NEC Corporation announced the launch of its NEC Composable Disaggregated Infrastructure Solution in Japan, targeting data centers and research institutions that need more flexible and energy-efficient ways to deploy servers and GPUs. The solution enables distributed placement of computing resources across data center networks, addressing growing cost and scalability pressures driven by AI, generative AI, and data-intensive workloads.
NEC positions the platform as a response to over-provisioning challenges common in traditional data center designs, where systems are built for peak demand and left underutilized for much of their lifecycle. By separating CPUs, GPUs, and other components from fixed server enclosures, the solution allows resources to be dynamically allocated and reconfigured. NEC validated the approach through joint verification with Osaka University and deployments at the NEC Inzai Data Center, with technical results published on NEC’s website.
At the core of the solution is NEC’s proprietary ExpEther technology, designed for reliable, low-latency transmission of IT equipment signals over Ethernet. The architecture supports large-scale distribution of compute resources across floors or buildings based on available power and cooling, while enabling incremental, per-device upgrades to reduce upfront capital costs and extend system lifecycles.

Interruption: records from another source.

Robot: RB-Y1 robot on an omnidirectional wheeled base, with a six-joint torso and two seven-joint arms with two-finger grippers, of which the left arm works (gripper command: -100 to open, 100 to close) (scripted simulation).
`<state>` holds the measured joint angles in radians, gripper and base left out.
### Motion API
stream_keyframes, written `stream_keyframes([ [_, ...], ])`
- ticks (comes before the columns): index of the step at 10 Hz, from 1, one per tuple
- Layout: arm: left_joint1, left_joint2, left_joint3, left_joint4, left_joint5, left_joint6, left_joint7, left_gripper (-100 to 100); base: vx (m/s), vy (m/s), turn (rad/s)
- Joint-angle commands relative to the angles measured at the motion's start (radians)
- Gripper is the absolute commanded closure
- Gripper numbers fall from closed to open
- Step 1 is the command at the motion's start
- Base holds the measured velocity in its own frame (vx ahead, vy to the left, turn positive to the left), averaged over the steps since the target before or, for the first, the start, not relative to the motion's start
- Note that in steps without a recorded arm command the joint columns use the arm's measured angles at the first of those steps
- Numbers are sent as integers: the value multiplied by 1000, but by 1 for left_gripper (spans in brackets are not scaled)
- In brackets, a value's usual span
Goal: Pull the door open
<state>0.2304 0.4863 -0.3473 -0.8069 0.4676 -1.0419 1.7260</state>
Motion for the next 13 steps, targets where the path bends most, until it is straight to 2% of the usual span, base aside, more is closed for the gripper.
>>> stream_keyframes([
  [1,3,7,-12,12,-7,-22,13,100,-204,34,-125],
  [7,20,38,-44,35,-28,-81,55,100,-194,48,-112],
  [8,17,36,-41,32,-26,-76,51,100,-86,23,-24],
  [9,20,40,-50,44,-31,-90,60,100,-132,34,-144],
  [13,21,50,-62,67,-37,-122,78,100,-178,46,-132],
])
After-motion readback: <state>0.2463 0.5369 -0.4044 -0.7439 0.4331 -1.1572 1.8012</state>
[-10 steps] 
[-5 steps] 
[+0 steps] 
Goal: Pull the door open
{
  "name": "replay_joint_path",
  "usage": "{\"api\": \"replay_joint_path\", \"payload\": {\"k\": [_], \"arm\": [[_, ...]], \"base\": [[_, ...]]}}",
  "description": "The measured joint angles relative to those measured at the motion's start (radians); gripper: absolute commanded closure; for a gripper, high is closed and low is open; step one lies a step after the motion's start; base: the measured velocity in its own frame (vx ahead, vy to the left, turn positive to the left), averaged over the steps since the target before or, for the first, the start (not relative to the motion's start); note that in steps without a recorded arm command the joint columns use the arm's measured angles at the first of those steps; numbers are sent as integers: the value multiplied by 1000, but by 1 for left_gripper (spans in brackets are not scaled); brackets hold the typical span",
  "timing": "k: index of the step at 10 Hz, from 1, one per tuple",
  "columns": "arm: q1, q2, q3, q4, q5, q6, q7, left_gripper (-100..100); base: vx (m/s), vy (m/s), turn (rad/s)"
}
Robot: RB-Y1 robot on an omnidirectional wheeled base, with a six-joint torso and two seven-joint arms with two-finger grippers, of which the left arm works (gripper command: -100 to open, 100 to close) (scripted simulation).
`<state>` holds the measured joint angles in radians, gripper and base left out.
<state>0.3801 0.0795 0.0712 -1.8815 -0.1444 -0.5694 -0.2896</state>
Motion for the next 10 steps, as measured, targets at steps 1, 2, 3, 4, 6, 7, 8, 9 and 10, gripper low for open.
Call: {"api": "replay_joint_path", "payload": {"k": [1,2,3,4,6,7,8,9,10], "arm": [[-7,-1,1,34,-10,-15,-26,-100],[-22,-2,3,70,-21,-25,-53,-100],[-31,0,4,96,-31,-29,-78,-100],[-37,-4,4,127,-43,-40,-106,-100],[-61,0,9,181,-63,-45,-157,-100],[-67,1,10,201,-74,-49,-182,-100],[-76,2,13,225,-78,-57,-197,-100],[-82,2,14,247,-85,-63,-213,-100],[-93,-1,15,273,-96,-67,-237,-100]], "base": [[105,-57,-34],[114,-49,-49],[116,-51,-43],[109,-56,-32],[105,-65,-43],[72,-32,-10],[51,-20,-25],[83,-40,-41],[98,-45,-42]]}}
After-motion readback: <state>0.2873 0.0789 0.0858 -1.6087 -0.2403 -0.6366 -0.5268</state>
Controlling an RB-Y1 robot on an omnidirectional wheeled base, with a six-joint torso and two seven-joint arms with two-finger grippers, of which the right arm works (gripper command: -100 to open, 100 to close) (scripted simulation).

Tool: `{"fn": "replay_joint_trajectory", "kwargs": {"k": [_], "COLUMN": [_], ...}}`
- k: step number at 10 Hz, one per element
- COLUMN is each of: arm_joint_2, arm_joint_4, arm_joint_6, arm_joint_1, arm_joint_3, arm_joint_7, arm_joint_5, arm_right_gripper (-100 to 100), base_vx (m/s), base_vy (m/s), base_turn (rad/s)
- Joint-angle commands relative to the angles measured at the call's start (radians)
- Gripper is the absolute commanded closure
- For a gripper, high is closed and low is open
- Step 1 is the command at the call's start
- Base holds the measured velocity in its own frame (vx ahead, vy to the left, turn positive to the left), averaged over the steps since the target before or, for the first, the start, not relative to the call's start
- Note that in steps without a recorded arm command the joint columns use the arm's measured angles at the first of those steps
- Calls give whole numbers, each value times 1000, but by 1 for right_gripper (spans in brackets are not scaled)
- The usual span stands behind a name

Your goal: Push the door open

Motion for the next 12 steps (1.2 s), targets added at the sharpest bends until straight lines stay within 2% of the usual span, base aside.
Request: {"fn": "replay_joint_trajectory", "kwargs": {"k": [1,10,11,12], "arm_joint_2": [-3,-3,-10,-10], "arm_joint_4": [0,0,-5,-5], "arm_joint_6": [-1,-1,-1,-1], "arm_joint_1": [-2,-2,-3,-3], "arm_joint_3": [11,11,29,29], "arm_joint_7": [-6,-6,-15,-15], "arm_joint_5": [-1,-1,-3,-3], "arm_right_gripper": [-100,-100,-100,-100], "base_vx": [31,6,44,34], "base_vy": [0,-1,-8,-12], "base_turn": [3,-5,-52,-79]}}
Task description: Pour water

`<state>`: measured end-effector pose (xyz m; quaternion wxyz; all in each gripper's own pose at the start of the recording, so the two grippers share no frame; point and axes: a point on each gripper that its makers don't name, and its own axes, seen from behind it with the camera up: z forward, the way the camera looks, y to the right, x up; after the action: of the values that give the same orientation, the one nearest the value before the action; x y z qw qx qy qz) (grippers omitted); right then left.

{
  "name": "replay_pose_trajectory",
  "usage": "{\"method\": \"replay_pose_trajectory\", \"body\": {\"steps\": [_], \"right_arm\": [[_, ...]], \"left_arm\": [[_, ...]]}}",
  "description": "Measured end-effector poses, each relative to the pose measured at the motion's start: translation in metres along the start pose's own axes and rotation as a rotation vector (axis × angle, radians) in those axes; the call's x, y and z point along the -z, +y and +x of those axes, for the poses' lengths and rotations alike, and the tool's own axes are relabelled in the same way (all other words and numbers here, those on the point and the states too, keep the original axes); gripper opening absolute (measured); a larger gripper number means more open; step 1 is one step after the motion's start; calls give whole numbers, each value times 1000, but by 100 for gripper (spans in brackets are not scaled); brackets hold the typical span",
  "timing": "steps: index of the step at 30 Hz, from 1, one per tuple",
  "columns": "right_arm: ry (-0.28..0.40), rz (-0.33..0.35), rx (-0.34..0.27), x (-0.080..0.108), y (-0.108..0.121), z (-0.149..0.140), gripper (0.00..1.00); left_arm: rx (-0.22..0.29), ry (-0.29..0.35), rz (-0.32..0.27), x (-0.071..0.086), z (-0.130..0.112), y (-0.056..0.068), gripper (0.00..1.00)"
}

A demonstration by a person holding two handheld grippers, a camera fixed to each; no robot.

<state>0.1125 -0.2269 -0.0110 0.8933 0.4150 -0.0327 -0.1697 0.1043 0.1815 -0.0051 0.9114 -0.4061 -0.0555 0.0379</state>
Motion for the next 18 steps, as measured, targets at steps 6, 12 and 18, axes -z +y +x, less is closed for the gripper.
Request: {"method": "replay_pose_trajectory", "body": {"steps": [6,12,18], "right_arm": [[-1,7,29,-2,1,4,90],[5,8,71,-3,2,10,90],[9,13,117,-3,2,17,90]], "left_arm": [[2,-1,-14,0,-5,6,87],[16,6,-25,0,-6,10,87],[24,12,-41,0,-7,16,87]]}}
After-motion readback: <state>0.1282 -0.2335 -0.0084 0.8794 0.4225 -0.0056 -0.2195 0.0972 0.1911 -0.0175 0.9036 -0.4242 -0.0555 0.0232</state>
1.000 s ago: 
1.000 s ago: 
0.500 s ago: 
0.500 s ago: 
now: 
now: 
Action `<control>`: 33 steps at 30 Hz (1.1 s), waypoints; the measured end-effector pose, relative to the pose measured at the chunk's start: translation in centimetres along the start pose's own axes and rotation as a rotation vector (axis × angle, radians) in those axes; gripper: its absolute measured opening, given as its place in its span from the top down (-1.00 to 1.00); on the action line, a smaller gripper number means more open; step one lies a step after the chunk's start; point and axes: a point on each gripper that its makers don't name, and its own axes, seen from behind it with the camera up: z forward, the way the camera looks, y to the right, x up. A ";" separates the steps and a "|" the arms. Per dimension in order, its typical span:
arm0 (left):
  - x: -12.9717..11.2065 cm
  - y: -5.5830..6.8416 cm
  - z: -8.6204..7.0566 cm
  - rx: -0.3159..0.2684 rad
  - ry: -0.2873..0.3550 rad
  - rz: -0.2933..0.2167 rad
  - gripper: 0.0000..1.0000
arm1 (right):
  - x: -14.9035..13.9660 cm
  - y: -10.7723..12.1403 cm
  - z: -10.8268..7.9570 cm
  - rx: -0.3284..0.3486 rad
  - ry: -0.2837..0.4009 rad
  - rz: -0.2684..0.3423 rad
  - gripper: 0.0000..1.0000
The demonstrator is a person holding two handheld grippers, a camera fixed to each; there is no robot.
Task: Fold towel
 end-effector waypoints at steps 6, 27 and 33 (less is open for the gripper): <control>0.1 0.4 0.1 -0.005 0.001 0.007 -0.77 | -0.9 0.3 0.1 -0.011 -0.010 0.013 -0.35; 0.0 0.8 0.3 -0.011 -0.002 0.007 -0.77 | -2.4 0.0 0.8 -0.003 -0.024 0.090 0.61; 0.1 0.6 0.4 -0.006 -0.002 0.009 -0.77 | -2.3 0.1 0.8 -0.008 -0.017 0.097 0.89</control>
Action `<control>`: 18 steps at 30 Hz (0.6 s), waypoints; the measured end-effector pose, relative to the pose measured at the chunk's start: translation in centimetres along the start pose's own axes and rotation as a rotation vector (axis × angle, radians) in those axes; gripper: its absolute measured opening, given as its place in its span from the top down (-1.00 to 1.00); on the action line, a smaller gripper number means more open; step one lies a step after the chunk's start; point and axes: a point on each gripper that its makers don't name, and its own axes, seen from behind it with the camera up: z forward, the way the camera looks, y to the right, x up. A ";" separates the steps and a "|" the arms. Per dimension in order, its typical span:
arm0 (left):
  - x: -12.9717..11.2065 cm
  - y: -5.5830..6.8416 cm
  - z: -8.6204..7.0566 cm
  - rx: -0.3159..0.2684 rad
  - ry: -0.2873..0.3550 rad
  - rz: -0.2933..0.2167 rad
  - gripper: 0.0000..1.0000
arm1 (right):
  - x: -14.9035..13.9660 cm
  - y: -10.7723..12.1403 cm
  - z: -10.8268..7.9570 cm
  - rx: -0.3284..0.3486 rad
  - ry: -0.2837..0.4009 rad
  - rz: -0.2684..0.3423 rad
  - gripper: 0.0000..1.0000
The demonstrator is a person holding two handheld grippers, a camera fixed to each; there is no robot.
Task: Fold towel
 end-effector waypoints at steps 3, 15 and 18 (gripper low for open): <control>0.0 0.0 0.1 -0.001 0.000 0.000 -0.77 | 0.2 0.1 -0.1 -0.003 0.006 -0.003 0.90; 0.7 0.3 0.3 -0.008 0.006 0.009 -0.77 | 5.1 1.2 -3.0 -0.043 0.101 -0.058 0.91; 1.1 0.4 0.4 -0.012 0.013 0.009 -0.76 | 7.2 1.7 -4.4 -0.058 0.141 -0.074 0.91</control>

- Uses ExpEther boards with a 100G ExpEther IP core supporting 100Gbps Ethernet optical connectivity
- Includes an expansion IO box capable of housing up to eight GPUs
- Managed by NEC Composable Disaggregated Infrastructure Manager for centralized resource orchestration
- Enables dynamic allocation of CPUs and GPUs to avoid idle capacity during off-peak periods
- Allows unused resources to be powered down to reduce energy consumption and operating costs
“By disaggregating computing resources and managing them flexibly over data center networks, we aim to improve utilization efficiency while reducing both capital and operational costs,” NEC stated in its announcement.

🌐 Analysis
NEC’s move aligns with broader industry interest in composable and disaggregated infrastructure as AI workloads strain traditional server architectures. Competitors across the data center ecosystem are also exploring CXL-based memory pooling, GPU disaggregation, and fabric-attached accelerators, but NEC’s approach emphasizes Ethernet-based transport and proprietary low-latency signaling. The initial Japan-only launch suggests NEC will refine deployments with domestic partners before pursuing broader adoption in global data center markets.